While these cables are dumb, they aren't completely brainless. Each USB-A-to-USB-C cable is supposed to have a resistor inside that limits the amount of power that, say, a fast-charging USB-C phone can draw. That's important because most of today's USB ports were designed before USB-C came along.
While some full-size USB ports, particularly those on phone chargers, can output 2, even 2.4 amps, there's no guarantee that any old USB port will provide even a full amp of power. But a fast-charging USB-C phone can draw 3 amps.

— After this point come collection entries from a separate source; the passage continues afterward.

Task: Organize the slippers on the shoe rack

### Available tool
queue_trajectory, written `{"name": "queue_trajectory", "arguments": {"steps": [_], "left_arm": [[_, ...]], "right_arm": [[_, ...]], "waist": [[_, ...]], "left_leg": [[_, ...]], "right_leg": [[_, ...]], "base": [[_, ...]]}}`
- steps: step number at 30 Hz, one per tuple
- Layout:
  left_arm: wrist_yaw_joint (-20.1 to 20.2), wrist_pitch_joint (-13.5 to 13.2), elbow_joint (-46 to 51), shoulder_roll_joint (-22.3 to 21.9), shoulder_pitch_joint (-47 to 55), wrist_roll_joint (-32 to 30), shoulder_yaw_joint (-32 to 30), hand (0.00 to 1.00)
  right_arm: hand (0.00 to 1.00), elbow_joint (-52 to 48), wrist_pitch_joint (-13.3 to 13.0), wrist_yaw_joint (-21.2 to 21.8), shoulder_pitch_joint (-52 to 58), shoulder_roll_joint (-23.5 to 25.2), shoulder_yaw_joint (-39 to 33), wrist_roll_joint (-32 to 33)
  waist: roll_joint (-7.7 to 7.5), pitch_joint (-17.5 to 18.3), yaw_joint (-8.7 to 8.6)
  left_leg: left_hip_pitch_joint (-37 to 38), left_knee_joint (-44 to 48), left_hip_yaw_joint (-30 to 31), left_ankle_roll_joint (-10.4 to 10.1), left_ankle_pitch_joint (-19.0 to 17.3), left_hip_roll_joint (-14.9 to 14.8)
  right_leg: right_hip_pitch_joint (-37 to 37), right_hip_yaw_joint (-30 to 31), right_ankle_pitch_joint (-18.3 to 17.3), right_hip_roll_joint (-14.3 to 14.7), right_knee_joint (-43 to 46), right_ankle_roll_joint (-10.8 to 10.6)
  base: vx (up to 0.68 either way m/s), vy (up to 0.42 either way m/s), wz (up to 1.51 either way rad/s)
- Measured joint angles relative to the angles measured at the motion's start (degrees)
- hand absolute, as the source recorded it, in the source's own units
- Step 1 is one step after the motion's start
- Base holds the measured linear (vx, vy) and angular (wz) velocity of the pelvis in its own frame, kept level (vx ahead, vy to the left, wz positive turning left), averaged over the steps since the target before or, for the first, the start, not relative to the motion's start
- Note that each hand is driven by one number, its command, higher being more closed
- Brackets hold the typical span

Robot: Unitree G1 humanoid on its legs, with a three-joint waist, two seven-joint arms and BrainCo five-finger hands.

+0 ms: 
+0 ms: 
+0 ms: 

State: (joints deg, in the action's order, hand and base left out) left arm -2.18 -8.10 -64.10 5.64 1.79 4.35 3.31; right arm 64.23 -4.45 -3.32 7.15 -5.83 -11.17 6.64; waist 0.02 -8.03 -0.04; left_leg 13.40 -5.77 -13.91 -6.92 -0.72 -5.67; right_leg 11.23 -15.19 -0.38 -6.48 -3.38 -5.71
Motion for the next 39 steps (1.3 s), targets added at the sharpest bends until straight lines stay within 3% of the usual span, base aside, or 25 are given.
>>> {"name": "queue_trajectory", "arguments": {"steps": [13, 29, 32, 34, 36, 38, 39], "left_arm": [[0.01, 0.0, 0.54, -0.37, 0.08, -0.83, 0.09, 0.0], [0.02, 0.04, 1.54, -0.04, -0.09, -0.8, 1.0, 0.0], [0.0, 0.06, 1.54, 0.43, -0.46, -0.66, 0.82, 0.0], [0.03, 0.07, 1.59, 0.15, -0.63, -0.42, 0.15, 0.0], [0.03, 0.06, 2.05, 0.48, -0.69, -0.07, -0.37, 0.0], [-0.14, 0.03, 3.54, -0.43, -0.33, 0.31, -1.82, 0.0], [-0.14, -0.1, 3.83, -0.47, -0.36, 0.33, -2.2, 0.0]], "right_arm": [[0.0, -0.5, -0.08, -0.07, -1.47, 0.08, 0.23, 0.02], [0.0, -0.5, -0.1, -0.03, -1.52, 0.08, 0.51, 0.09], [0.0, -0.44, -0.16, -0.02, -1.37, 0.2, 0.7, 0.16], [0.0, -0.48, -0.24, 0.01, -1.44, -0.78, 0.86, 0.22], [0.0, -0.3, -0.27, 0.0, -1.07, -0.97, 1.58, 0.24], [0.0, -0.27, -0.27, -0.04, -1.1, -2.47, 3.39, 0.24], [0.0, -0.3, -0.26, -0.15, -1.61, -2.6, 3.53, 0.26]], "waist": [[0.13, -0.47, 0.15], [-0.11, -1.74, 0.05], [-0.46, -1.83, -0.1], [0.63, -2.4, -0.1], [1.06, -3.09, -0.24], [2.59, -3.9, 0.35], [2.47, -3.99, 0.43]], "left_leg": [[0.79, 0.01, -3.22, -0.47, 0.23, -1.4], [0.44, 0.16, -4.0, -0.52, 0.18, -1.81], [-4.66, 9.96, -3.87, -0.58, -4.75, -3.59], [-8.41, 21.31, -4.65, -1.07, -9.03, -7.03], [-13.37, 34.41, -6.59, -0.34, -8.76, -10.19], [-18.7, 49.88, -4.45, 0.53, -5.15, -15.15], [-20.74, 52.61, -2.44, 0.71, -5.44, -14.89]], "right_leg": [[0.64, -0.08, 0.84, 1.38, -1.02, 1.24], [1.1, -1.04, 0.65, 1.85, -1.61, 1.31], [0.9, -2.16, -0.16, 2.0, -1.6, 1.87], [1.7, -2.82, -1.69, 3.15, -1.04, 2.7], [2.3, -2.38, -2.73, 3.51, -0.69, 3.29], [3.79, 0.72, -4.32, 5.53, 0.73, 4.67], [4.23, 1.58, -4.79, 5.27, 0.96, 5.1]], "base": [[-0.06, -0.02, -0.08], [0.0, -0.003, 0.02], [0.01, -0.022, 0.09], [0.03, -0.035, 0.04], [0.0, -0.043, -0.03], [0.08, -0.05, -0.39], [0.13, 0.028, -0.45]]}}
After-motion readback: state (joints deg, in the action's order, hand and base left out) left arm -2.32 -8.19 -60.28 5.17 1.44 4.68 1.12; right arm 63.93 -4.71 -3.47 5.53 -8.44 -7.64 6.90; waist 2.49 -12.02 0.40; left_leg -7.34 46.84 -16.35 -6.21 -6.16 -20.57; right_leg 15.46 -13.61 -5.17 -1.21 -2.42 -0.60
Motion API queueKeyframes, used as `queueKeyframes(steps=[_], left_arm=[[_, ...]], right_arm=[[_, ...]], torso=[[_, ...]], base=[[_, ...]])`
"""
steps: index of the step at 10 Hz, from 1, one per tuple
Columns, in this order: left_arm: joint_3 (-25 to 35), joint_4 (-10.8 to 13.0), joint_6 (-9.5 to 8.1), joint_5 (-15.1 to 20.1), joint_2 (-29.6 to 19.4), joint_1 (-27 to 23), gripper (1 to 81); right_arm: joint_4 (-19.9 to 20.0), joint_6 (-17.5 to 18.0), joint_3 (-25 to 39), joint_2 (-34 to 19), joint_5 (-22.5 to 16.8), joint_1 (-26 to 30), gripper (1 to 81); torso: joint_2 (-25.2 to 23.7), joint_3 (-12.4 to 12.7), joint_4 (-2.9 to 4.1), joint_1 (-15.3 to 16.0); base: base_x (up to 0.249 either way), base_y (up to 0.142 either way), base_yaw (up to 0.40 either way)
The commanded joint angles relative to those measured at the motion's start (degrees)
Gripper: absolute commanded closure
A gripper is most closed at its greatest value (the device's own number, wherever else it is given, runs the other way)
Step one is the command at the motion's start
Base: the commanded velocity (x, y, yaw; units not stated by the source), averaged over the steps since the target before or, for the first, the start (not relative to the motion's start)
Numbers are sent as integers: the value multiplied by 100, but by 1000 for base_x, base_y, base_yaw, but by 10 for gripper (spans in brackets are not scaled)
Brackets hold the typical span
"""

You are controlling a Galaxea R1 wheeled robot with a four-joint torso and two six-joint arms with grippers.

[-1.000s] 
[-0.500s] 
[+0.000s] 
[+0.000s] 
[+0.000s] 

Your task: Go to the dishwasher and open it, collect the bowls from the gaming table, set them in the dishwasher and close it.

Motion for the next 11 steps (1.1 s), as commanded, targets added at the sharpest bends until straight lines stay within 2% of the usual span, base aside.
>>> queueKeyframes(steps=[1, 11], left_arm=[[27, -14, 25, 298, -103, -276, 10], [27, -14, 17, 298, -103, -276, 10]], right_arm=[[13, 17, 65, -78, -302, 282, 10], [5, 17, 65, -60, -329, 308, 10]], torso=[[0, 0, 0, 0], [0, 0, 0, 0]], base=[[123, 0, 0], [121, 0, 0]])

So when you connect your USB-C-equipped Nexus 6P phone to a MacBook Air port designed to only provide 1.1 amps at most and use a cable without the right resistor, the phone can pull too much power, create a voltage drop inside the computer, and potentially destroy internal components.
That's what probably happened to Dieter Bohn, who connected those exact two devices together with one of the very first cables that Leung had warned against: an Orzly cable that used a 10k ohm resistor instead of the 56k ohm resistor that the USB spec demands. (These resistors don't actually meter the flow of electricity, they just tell the phone how much energy is safe to pull. Orzly has already revised their cables to use the right resistor.)
Browsing through Leung's Amazon reviews, the wrong resistor is far and away the most common reason a cable fails. But you also don't see a lot of people complaining about toasted electronics.